- **INSTRUCTIONS TO FOLLOW**
From the entries below, print exactly the span beginning with the line holding "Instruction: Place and" and ending with the line holding "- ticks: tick", endpoints included, and skip any pictures.

(Stored records)
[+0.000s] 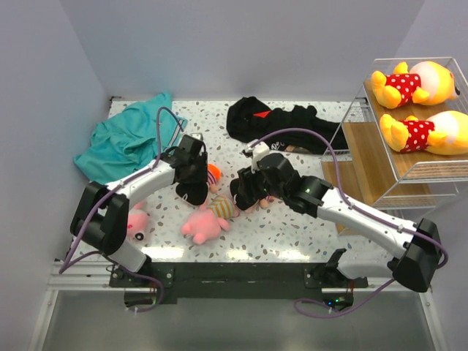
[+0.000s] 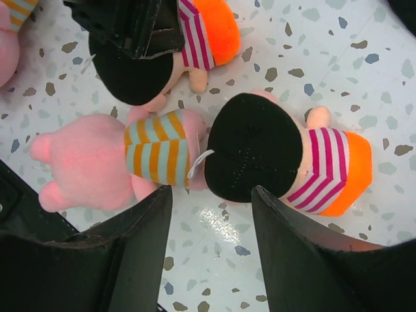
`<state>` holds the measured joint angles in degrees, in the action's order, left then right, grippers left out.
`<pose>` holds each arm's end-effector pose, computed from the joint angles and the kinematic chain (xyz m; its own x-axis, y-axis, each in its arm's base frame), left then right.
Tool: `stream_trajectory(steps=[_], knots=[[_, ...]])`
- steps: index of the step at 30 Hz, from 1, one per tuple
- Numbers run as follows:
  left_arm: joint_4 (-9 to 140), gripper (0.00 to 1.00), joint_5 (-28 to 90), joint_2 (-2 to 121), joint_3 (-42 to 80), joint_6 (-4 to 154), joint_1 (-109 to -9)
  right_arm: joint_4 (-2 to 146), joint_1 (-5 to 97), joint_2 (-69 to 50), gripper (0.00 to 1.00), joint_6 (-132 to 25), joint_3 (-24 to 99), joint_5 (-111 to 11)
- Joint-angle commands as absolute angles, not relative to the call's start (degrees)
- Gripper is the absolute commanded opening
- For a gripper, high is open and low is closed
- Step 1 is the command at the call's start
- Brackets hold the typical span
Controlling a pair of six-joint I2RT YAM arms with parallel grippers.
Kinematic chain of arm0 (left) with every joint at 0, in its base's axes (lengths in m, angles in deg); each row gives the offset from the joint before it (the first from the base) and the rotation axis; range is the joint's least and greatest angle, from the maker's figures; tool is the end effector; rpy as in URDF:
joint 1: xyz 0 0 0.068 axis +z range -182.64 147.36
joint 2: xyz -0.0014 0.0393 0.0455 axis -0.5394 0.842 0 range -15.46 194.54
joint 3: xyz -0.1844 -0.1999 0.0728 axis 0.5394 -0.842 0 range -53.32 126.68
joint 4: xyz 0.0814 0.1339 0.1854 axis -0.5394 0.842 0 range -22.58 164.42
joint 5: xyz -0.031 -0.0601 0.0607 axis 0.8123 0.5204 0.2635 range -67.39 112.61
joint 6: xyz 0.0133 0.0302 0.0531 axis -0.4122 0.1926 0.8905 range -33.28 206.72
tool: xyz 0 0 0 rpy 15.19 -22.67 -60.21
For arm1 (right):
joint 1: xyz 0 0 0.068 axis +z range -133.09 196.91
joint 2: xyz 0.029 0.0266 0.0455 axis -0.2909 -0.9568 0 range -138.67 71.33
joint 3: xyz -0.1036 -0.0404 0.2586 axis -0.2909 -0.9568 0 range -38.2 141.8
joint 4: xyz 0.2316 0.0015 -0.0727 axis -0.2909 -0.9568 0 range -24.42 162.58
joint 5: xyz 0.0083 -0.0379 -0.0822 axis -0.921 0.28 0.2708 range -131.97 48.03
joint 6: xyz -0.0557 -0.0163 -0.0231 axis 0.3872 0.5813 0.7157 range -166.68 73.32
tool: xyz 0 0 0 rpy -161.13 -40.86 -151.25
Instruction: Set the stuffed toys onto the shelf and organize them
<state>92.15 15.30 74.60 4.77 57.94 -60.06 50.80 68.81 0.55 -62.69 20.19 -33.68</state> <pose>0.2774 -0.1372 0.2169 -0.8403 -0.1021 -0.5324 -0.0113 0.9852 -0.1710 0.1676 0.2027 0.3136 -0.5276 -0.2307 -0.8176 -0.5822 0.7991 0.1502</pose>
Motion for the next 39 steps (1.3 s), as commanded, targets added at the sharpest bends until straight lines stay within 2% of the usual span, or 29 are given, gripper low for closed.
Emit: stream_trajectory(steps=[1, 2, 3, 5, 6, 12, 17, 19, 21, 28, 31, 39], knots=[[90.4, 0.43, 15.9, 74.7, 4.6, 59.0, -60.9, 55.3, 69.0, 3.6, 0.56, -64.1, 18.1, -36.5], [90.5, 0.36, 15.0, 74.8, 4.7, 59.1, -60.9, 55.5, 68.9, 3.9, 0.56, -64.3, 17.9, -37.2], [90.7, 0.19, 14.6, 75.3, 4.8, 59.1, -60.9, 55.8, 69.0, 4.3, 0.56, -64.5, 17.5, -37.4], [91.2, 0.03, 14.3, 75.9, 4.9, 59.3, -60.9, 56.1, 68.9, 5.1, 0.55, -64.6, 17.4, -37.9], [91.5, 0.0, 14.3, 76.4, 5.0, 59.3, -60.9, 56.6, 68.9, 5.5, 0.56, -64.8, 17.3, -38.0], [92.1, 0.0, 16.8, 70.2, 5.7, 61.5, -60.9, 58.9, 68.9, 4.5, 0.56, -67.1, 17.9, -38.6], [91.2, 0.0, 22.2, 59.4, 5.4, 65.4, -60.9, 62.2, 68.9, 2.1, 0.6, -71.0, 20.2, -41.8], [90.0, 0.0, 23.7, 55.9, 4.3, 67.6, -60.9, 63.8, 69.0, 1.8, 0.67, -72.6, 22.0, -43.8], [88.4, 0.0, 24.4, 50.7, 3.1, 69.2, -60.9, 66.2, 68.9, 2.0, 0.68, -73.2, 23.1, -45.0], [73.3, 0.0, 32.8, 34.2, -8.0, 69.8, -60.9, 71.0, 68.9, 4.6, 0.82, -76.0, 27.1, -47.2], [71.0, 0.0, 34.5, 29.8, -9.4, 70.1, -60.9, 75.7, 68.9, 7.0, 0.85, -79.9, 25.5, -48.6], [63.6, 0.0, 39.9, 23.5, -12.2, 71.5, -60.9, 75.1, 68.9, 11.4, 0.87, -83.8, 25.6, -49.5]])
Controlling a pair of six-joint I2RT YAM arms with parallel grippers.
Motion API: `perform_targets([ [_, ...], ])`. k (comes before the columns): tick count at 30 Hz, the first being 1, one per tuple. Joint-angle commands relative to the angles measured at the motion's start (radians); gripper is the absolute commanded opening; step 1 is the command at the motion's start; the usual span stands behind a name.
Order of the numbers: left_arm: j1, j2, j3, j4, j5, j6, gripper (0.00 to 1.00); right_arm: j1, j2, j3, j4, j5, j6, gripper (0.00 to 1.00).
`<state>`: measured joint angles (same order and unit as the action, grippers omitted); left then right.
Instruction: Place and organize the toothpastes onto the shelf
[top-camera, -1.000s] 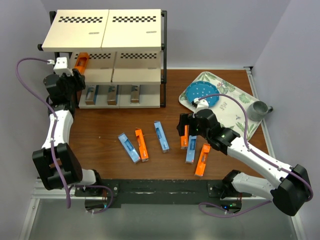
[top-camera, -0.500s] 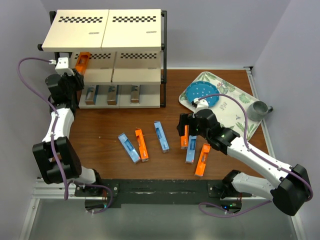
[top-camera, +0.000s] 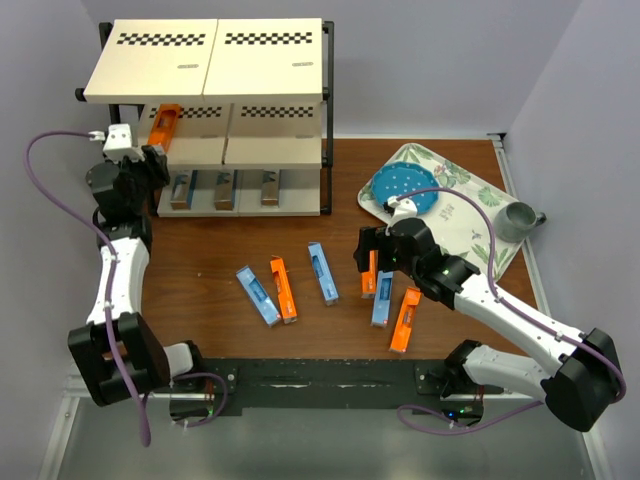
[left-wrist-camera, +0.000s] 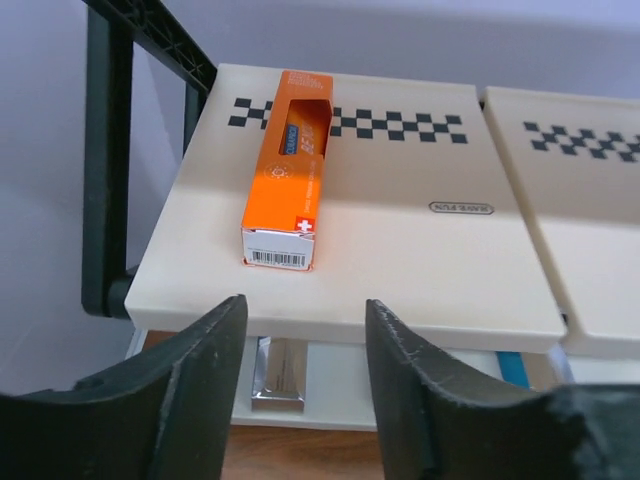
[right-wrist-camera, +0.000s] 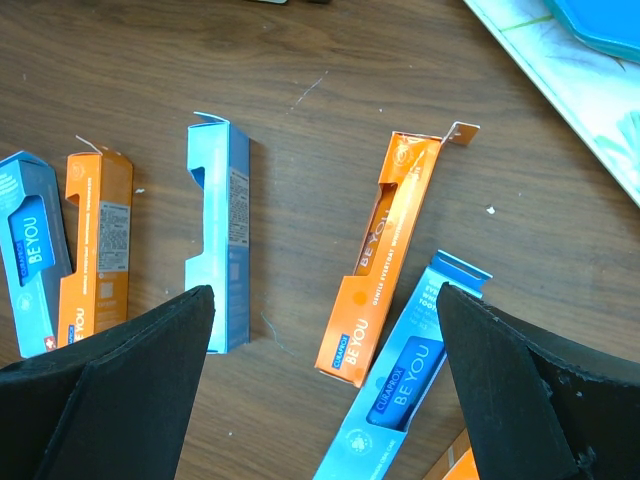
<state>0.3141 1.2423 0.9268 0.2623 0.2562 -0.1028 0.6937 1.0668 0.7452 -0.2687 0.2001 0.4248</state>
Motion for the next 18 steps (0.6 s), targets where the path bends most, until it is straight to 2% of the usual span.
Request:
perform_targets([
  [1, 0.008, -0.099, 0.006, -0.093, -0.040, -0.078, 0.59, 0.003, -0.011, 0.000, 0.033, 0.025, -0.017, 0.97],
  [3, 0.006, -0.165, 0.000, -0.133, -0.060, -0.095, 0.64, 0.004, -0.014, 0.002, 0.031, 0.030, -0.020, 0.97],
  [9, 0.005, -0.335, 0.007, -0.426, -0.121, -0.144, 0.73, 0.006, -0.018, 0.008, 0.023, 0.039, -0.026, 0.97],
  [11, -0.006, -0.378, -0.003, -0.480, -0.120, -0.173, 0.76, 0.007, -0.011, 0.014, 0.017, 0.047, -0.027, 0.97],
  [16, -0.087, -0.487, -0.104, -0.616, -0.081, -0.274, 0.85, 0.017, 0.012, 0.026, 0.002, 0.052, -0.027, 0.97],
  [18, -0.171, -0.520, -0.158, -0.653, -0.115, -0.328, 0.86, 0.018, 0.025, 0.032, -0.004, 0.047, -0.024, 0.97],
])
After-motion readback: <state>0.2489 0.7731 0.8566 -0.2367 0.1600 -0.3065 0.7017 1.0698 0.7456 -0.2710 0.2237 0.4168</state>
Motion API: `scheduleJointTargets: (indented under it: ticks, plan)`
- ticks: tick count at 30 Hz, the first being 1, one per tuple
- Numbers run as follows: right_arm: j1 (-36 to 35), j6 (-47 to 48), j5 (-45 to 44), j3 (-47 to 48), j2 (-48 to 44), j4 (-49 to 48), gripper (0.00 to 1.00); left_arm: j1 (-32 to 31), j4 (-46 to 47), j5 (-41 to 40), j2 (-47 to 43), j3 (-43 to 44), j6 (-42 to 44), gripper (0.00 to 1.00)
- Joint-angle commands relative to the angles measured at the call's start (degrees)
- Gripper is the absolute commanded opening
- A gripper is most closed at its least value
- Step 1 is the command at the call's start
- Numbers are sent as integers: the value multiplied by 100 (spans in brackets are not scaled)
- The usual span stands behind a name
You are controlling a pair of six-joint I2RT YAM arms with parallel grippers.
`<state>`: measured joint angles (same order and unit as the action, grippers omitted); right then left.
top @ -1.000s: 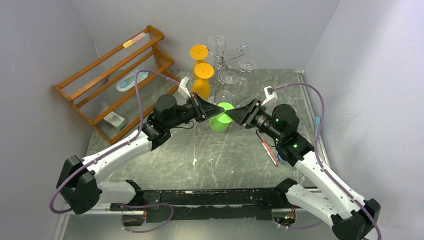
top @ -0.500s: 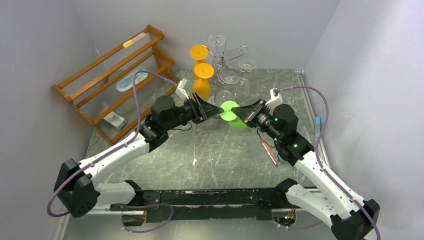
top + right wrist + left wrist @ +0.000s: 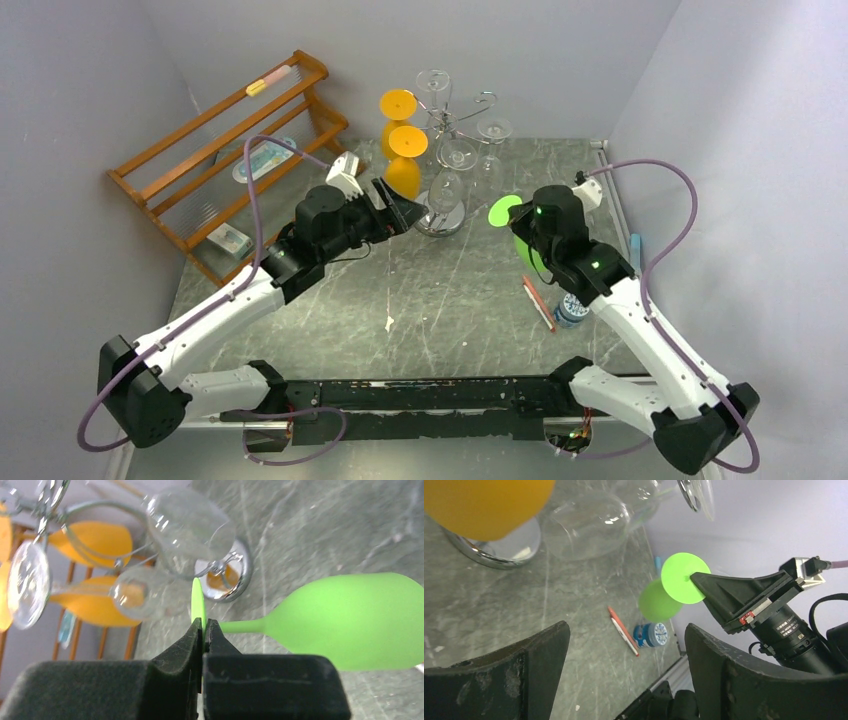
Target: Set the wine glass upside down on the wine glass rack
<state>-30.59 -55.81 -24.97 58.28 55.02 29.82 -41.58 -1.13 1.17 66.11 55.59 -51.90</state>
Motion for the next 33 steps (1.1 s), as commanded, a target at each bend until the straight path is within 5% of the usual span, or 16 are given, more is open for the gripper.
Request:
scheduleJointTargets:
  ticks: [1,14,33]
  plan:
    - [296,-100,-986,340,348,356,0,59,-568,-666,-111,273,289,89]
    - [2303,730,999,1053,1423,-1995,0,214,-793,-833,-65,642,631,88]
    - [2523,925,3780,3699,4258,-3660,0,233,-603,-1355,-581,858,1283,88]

- **FINAL ANSWER**
Instruction: Place and organize the toothpastes onto the shelf
[top-camera, -1.000s] 
[top-camera, -0.500s] 
[top-camera, +0.000s] 
[left-wrist-camera, +0.000s] 
[right-wrist-camera, +0.000s] 
<state>0.3141 1.2423 0.9268 0.2623 0.2562 -0.1028 0.6937 1.0668 0.7452 -0.2687 0.2001 0.4248</state>
Motion for the next 18 steps (0.6 s), targets where the path bends most, until it is straight to 2% of the usual span.
Request:
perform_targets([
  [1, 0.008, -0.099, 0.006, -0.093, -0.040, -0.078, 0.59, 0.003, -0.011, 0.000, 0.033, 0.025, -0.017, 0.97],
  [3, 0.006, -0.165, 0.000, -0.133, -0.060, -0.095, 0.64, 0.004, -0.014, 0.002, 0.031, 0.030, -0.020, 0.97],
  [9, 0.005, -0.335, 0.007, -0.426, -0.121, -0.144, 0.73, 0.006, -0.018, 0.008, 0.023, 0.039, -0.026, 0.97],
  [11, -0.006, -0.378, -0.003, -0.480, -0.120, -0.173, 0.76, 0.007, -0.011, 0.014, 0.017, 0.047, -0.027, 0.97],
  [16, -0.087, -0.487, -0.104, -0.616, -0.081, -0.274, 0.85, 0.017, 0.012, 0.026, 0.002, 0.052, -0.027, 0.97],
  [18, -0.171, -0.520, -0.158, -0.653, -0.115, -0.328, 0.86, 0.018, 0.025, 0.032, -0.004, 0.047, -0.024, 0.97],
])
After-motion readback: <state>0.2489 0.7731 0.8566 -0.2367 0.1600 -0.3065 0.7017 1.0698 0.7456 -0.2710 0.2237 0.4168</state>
Motion API: `scheduleJointTargets: (indented under it: ticks, plan)`
- ticks: tick count at 30 Hz, the first being 1, one per tuple

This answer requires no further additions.